Но это ещё не всё. Правая рука никак не могла смириться с тем, что неумехе и лежебоке (такого нелестного мнения она была о левой руке) доставались лучшие украшения хозяйки: перстни, кольца, браслеты и даже золотые дамские часики, между тем как она, вечная труженица, умеющая самостоятельно помахивать веером, с легкостью носить на себе увесистый ридикюль, использовать при необходимости носовой платок и даже водить пером по бумаге, оставляя на ней витиеватые чернильные знаки, довольствовалась всего лишь скромным обручальным кольцом на безымянном пальце. К тому же все эти многочисленные украшения на левую руку надевала она, на все пальцы мастерица, пока её нерадивая напарница, праздно опершись локтем о туалетный столик и любуясь собой, милостиво позволяла себя наряжать.
Левую руку не мучили проблемы. Она предпочитала их не замечать и жила легко и беззаботно.
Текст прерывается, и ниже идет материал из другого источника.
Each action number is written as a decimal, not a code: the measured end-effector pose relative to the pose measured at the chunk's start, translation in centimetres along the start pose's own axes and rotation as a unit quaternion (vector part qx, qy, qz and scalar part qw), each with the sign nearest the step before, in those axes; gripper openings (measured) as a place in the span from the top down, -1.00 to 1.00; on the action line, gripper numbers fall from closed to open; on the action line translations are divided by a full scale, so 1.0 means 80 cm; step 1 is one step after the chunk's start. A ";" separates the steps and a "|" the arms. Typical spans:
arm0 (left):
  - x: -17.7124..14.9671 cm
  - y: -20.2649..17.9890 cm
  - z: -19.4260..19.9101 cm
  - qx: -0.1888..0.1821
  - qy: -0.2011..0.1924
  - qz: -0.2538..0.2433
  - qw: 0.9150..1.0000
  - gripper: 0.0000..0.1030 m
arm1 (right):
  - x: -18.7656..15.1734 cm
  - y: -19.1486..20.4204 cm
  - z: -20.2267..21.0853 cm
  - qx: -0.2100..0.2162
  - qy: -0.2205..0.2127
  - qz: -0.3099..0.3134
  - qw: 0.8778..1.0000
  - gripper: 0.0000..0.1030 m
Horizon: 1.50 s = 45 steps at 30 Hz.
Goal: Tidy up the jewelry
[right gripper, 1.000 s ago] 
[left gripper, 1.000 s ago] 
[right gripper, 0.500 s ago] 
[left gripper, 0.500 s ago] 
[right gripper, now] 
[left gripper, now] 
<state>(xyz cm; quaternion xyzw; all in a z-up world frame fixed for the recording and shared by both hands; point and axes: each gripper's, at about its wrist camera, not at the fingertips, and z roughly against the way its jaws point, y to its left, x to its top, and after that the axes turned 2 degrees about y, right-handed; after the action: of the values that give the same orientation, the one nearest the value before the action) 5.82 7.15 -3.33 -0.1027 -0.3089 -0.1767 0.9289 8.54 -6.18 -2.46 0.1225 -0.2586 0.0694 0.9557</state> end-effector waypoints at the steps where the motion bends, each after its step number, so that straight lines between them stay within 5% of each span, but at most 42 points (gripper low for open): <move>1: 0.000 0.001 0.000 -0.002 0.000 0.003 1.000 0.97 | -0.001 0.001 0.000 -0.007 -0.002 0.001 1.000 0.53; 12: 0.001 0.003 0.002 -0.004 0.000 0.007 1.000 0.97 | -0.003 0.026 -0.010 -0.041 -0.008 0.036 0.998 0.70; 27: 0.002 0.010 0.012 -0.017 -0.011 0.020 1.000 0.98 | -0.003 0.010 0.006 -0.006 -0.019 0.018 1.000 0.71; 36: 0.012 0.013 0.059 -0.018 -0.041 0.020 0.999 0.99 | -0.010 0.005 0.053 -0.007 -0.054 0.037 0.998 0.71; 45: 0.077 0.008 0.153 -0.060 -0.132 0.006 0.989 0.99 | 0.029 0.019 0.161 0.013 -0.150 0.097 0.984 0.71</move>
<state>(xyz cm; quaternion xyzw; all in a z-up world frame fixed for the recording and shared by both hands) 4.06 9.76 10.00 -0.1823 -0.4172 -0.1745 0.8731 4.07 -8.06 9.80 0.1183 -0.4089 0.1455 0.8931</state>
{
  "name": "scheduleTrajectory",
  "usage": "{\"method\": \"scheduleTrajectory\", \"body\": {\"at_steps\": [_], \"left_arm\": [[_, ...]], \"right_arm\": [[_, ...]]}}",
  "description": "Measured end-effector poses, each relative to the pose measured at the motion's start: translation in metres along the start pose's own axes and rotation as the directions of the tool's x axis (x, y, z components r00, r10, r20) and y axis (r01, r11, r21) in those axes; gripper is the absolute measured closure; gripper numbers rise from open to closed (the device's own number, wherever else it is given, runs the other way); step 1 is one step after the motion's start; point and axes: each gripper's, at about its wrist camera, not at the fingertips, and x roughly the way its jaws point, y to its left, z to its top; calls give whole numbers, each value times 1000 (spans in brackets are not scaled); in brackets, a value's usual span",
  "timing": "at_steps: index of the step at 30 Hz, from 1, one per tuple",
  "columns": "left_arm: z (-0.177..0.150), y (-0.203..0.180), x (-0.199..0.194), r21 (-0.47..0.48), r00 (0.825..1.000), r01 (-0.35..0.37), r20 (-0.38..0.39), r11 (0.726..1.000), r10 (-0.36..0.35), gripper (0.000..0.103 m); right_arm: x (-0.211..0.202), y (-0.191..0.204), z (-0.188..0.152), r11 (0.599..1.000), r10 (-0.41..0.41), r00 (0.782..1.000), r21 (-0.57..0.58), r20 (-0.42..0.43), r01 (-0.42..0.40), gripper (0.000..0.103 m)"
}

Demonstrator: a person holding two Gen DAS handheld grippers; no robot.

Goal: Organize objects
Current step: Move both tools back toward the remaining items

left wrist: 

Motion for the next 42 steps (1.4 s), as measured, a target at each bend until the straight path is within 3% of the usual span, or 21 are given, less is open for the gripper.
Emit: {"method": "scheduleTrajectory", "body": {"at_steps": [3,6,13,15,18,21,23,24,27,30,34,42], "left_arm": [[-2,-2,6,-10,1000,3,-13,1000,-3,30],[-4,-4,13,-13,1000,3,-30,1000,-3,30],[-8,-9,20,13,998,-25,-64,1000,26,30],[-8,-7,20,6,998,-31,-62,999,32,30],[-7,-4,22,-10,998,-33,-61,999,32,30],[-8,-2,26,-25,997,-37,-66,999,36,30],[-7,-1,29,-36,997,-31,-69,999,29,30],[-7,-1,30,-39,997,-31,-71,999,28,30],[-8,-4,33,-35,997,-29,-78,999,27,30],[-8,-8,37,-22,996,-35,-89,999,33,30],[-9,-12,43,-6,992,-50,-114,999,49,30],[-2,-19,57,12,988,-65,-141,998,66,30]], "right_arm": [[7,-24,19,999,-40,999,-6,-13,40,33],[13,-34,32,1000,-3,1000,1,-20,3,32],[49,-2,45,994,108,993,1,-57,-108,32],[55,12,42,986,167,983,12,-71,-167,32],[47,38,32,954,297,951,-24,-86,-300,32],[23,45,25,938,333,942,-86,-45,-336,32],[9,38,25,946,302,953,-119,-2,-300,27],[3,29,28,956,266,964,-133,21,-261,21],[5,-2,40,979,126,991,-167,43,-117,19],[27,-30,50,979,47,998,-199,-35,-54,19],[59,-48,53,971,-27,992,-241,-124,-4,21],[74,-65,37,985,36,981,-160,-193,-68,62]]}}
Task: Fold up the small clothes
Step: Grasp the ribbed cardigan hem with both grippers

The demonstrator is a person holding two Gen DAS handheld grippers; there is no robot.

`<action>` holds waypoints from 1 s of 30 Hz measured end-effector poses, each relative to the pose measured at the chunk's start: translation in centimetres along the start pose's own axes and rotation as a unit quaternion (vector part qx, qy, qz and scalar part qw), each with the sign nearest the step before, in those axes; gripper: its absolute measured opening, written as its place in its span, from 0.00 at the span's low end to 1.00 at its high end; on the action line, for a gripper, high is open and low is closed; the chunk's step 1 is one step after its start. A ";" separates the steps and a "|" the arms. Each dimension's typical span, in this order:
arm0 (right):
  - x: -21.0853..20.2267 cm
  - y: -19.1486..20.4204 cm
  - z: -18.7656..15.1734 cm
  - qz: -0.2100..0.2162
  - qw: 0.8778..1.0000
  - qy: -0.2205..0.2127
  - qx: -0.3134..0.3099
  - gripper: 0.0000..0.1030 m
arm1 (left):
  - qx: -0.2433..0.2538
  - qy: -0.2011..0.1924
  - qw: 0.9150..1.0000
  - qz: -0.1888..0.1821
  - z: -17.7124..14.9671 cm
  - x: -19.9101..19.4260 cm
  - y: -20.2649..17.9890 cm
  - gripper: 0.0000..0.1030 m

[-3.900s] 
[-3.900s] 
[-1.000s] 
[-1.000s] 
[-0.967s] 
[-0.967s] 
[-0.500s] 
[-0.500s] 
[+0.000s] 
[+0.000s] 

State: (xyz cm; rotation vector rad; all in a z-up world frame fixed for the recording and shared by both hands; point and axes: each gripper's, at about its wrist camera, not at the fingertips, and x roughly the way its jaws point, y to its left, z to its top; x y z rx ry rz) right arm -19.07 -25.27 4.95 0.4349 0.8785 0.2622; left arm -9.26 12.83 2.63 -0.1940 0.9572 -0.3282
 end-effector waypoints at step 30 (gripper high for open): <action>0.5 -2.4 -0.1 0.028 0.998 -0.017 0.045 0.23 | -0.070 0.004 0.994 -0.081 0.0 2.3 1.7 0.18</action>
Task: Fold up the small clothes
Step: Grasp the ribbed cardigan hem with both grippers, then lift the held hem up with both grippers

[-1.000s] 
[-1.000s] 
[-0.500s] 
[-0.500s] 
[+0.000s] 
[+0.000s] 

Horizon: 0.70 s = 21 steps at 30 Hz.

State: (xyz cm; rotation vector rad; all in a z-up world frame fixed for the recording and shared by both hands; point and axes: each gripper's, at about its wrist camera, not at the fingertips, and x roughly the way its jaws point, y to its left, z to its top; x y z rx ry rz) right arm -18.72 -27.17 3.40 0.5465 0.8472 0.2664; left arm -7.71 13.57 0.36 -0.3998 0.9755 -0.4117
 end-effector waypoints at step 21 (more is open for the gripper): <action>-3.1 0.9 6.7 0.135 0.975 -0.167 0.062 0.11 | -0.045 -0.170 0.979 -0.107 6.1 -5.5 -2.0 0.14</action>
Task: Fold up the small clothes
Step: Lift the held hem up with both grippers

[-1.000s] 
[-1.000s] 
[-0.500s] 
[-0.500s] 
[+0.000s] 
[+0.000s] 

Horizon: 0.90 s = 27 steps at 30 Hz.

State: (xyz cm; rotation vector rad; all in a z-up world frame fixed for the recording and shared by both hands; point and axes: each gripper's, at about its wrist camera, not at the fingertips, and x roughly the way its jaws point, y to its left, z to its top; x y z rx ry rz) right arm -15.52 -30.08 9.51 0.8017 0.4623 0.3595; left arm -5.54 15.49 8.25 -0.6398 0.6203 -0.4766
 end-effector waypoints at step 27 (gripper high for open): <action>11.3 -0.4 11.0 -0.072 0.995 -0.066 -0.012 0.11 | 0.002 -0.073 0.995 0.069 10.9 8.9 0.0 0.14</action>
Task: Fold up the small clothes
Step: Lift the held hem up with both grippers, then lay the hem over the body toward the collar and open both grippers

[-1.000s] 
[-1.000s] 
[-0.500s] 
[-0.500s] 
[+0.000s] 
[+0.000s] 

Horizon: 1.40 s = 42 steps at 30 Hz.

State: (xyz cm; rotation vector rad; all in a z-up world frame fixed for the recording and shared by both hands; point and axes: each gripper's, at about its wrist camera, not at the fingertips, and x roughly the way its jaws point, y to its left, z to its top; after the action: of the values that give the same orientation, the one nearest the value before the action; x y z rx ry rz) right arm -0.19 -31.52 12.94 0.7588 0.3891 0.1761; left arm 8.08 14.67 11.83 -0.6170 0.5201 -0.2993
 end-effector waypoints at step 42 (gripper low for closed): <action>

Ей, ветренице и кокетке, нравилось наслаждаться жизнью, ловя на себе восхищённые взгляды, а не тратить её на презренные житейские хлопоты. «Suum cuique» (каждому своё), как говорили древние. Листать страницы модного журнала, держать шёлковый зонтик или расчёсывать костяным гребнем волосы — это не для неё. Пусть правая рука этим занимается. Ей не привыкать трудиться. Таков её удел.
Несмотря на внутреннее противостояние, это вынужденное сосуществование двух соперниц продолжалось бы и дальше, но однажды случилось непоправимое. Спускаясь по крутой лестнице, их хозяйка оступилась и при падении повредила левую руку. На неё наложили гипс и, перебинтовав, закрепили в одном положении. Каждое движение причиняло ей нестерпимую боль, повязка давила и создавала массу неудобств, но правая рука и тут нашла повод для зависти. Ещё бы: об этой никчемной пустышке и белоручке заботятся как о царствующей особе, не позволяя и шевельнуться, ей же приходится всё делать за двоих!
Левая рука между тем чувствовала себя скверно, а выглядела просто ужасно: она посинела и страшно распухла. Каждый день её осматривали и ощупывали многочисленные светила медицины и, глубокомысленно качая головами, предлагали всё новые и новые методы лечения. Было перепробовано всё, но ничего не помогало. Ей становилось всё хуже. Трагическая участь левой руки была решена — чтобы сохранить жизнь хозяйке, её пришлось ампутировать. Увы! Бедняжки не стало.